INFORMATION SHOWN below:
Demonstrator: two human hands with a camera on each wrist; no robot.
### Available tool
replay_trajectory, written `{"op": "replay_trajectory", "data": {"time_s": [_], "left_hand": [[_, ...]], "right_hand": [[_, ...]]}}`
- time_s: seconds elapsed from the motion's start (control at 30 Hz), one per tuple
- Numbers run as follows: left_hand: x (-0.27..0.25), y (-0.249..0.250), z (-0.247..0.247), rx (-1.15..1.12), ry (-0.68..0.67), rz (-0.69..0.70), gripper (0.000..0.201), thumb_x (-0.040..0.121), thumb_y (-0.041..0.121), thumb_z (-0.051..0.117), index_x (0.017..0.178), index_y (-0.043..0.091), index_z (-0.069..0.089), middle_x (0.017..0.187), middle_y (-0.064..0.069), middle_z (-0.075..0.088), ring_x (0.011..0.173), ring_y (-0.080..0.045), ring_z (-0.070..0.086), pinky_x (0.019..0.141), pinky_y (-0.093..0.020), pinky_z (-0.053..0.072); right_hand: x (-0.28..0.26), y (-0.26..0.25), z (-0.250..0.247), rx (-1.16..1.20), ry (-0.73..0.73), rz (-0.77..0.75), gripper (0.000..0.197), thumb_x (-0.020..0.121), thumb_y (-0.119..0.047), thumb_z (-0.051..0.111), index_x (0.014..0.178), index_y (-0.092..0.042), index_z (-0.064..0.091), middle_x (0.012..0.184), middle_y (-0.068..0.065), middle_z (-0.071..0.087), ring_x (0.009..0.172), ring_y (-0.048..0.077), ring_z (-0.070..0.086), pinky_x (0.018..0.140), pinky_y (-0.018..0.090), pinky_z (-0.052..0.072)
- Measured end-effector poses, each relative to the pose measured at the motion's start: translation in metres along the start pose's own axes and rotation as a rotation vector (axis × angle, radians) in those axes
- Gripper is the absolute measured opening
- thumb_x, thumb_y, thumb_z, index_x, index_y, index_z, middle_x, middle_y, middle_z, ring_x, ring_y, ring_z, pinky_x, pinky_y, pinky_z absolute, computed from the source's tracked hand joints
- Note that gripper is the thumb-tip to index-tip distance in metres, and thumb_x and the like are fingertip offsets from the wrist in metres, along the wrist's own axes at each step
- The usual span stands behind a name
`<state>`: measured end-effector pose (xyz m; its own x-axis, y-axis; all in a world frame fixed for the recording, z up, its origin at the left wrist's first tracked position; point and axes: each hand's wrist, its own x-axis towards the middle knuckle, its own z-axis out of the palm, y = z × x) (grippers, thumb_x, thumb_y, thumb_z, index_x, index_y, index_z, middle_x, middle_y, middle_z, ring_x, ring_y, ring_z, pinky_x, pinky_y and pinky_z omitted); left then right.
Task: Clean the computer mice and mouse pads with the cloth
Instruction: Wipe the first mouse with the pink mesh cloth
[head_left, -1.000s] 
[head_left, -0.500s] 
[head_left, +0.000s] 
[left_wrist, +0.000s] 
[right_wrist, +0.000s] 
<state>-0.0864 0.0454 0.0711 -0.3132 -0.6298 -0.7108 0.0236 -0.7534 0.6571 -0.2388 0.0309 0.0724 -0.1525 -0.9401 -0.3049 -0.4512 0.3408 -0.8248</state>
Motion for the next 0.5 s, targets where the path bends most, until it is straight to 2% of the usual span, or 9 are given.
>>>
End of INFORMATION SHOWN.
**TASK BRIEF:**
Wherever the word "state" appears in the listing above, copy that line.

**FINAL ANSWER:**
`<state>`: measured end-effector pose (xyz m; its own x-axis, y-axis; all in a world frame fixed for the recording, z up, its origin at the left wrist's first tracked position; point and axes: each hand's wrist, its own x-axis towards the middle knuckle, its own z-axis out of the palm, y = z × x) (grippers, thumb_x, thumb_y, thumb_z, index_x, index_y, index_z, middle_x, middle_y, middle_z, ring_x, ring_y, ring_z, pinky_x, pinky_y and pinky_z omitted); left then right.
<state>-0.0864 0.0454 0.0711 -0.3132 -0.6298 -0.7108 0.0236 -0.7534 0.6571 -0.2388 0.0309 0.0724 -0.1525 -0.9401 -0.3049 -0.4512 0.3408 -0.8248</state>

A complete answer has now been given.